Exercise aim =
In the material below, find the line that contains "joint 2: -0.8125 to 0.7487" and the line that contains "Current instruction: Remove", then write out exactly those two lines and everything between them.

Data to process =
################
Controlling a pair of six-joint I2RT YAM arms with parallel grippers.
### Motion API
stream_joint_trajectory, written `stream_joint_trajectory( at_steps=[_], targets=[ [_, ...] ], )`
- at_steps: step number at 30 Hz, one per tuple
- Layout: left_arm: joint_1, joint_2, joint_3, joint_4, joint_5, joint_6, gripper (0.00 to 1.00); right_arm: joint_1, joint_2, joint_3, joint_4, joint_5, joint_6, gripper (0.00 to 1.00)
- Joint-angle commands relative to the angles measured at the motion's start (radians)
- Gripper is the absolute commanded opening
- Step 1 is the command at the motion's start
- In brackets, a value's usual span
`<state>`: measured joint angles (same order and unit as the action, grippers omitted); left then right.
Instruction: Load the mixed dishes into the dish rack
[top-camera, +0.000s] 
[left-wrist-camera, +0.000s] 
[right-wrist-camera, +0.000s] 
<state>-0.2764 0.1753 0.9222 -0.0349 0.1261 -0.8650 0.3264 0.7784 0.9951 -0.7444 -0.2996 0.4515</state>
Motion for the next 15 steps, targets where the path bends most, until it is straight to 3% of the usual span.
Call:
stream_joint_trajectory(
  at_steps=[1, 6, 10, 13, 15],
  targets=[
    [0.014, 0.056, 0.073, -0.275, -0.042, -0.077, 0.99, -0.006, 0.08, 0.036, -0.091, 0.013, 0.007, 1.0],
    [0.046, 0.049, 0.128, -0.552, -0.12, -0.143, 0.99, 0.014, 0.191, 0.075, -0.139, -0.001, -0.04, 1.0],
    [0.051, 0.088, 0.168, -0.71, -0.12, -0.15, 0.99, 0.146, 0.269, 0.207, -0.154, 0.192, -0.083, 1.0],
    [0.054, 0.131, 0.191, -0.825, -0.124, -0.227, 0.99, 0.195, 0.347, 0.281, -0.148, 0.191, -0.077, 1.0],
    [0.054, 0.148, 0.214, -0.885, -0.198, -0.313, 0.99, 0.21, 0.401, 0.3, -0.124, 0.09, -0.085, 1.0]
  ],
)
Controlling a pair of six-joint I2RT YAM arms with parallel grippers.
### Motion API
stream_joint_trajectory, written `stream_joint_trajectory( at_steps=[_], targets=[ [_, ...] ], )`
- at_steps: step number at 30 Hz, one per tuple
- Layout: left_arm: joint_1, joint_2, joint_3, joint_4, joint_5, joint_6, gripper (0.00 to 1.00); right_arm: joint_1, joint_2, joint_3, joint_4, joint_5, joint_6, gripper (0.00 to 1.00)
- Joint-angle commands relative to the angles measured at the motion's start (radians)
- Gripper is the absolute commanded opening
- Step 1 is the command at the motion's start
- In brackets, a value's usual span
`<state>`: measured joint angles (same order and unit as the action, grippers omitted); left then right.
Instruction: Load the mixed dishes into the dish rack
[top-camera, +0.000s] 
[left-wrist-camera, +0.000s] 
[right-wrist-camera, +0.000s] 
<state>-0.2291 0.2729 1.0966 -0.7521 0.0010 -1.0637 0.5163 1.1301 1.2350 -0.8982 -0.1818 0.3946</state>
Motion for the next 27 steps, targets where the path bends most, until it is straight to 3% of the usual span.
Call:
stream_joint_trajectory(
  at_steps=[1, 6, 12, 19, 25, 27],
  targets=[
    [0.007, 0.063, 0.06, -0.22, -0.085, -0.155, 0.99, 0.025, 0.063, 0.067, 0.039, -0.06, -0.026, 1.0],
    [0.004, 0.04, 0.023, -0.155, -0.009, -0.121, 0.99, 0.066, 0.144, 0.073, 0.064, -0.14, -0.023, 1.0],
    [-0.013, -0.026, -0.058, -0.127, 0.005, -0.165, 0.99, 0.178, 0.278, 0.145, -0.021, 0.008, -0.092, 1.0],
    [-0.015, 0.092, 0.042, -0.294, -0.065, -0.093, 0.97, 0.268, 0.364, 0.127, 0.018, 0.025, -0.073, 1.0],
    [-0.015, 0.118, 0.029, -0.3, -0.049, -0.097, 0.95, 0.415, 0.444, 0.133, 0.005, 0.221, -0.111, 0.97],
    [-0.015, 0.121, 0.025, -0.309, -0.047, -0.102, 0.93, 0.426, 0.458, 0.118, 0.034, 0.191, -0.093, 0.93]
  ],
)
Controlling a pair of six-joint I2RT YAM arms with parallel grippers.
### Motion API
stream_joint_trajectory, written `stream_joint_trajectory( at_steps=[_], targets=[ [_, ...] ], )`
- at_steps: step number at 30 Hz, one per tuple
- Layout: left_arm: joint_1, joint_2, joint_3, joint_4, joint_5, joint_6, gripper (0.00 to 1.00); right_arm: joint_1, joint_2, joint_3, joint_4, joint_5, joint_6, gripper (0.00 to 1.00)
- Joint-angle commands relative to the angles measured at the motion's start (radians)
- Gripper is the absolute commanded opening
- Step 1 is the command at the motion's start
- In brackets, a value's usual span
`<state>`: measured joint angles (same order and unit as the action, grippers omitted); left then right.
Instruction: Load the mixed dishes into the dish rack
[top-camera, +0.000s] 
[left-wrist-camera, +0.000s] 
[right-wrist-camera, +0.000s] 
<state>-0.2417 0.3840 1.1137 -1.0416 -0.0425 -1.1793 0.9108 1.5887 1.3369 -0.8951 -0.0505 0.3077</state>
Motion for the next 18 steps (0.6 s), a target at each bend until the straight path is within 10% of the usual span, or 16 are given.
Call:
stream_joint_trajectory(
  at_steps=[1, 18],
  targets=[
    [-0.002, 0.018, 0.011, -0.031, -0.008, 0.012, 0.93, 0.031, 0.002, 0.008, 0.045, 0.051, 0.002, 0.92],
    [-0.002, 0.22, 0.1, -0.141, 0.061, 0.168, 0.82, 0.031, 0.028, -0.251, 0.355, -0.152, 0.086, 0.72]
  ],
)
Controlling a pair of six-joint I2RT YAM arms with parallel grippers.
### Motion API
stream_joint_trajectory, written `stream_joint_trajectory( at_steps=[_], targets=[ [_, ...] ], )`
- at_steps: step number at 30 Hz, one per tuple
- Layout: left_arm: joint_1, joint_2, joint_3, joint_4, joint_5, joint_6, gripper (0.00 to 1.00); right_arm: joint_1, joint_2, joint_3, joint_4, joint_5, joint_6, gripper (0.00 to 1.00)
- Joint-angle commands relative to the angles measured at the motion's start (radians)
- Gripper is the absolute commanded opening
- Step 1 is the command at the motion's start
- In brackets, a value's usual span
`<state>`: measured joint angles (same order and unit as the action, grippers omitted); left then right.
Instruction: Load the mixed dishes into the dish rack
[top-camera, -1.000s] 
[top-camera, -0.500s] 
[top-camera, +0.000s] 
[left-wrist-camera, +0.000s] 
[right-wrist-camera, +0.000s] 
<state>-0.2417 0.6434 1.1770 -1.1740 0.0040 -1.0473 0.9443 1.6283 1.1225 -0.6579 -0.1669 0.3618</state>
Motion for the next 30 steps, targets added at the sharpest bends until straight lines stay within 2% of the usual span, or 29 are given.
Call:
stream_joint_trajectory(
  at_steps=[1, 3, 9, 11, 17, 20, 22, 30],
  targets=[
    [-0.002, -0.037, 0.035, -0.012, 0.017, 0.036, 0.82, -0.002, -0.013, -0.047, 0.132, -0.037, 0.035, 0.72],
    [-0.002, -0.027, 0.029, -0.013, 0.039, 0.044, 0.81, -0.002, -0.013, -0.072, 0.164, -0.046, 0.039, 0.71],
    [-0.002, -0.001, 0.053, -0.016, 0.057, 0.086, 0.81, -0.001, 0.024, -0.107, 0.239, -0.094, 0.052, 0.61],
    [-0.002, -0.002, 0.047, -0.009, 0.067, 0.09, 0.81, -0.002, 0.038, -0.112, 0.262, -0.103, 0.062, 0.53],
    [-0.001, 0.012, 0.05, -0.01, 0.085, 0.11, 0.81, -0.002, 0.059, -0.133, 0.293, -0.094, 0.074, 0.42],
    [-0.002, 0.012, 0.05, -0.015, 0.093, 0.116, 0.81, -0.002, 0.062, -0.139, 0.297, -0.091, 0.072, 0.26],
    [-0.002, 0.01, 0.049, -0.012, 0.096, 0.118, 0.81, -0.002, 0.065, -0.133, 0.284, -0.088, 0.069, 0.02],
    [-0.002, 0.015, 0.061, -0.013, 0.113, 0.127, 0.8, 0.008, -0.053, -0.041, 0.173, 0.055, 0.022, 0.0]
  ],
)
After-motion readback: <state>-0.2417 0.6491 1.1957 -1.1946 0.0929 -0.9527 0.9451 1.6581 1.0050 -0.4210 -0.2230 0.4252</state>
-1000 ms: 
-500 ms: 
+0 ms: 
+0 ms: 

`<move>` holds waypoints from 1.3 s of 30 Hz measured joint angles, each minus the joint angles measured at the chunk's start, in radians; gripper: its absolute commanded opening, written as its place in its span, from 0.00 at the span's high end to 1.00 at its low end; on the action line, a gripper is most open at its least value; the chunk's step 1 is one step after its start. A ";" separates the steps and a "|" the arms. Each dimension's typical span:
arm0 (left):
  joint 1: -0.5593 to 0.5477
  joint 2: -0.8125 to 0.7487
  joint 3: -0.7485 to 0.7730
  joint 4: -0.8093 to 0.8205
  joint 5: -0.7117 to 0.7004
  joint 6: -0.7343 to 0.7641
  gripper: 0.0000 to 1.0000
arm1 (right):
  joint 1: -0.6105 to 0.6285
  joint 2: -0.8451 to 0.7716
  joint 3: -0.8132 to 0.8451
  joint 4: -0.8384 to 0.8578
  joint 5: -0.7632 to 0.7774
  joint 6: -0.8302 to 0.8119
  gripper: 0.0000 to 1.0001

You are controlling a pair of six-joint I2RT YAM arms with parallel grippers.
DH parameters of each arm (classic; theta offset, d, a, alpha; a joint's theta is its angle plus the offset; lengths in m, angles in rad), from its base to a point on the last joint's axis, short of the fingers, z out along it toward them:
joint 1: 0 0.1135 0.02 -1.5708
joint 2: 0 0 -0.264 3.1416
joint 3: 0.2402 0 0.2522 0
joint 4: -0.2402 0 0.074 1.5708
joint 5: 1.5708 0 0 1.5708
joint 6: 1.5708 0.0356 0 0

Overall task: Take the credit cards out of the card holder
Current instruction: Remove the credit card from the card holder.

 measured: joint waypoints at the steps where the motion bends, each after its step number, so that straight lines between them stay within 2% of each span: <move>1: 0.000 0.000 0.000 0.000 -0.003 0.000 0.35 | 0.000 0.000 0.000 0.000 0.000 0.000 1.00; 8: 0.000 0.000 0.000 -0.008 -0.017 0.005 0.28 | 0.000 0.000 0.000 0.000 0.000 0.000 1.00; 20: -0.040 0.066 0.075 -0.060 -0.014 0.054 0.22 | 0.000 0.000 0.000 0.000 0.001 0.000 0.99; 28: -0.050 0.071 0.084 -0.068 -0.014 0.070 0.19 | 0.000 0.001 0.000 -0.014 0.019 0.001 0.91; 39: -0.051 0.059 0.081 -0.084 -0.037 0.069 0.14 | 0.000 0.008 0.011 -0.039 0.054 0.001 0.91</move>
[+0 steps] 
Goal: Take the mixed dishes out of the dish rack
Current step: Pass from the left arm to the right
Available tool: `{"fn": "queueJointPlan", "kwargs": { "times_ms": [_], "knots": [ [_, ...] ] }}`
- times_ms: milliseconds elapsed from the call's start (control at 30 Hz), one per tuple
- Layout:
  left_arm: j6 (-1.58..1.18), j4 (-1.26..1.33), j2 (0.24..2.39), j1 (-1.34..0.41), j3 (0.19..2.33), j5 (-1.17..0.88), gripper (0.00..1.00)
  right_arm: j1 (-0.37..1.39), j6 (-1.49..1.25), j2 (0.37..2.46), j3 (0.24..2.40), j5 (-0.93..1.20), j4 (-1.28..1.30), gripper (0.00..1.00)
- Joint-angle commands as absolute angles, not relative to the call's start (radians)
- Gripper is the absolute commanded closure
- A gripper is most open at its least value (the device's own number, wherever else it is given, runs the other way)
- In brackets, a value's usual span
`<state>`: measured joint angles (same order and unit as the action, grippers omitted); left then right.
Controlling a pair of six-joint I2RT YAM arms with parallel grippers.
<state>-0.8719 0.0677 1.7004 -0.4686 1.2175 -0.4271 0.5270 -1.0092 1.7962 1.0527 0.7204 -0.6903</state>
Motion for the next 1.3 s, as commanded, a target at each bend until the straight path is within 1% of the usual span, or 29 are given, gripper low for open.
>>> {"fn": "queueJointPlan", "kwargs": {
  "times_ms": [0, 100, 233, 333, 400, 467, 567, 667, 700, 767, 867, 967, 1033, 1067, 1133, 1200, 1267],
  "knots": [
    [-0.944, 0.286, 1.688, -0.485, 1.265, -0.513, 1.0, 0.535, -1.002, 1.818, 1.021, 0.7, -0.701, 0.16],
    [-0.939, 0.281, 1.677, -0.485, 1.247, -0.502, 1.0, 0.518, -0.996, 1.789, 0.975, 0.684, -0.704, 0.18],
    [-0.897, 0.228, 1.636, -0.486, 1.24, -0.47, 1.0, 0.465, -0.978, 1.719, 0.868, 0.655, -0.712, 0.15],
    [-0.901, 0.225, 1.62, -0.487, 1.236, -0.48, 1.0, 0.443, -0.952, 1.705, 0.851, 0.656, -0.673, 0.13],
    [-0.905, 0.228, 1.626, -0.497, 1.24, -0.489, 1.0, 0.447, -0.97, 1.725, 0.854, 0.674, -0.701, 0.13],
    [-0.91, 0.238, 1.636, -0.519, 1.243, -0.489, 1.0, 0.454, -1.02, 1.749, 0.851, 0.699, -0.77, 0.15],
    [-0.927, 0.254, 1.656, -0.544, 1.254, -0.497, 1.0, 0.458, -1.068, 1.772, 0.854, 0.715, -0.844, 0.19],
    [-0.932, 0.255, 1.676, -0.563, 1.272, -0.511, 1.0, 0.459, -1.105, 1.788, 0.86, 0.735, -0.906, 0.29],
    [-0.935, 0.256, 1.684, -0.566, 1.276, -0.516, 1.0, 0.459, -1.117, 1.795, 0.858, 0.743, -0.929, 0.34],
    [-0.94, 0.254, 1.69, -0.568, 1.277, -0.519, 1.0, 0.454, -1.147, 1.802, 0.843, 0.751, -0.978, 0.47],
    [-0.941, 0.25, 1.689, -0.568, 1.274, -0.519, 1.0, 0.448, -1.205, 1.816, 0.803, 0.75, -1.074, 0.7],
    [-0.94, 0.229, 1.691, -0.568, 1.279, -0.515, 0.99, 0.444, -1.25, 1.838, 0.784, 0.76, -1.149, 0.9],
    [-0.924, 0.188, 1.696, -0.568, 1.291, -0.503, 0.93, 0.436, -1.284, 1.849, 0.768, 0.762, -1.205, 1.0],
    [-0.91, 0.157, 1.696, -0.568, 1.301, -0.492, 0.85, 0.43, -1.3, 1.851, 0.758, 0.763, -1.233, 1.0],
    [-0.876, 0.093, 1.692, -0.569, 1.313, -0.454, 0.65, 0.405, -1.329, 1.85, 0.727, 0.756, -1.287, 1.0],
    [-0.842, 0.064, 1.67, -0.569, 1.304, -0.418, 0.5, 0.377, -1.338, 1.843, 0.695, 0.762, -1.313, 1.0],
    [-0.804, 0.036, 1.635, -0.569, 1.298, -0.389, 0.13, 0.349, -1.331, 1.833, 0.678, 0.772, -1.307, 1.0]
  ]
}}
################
Finished task =
  joint 2: -0.8125 to 0.7487
  joint 3: -0.7485 to 0.7730
  joint 4: -0.8093 to 0.8205
  joint 5: -0.7117 to 0.7004
  joint 6: -0.7343 to 0.7641
  gripper: 0.0000 to 1.0000
arm1 (right):
  joint 1: -0.6105 to 0.6285
  joint 2: -0.8451 to 0.7716
  joint 3: -0.8132 to 0.8451
  joint 4: -0.8384 to 0.8578
  joint 5: -0.7632 to 0.7774
  joint 6: -0.8302 to 0.8119
  gripper: 0.0000 to 1.0001

You are controlling a pair of six-joint I2RT YAM arms with parallel grippers.
DH parameters of each arm (classic; theta offset, d, a, alpha; a joint's theta is its angle plus the offset; lengths in m, angles in rad), from its base to a point on the last joint's axis, short of the fingers, z out along it toward them:
joint 1: 0 0.1135 0.02 -1.5708
joint 2: 0 0 -0.264 3.1416
joint 3: 0.2402 0 0.2522 0
joint 4: -0.2402 0 0.074 1.5708
joint 5: 1.5708 0 0 1.5708
joint 6: 1.5708 0.0356 0 0

Overall task: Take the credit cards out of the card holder
Current instruction: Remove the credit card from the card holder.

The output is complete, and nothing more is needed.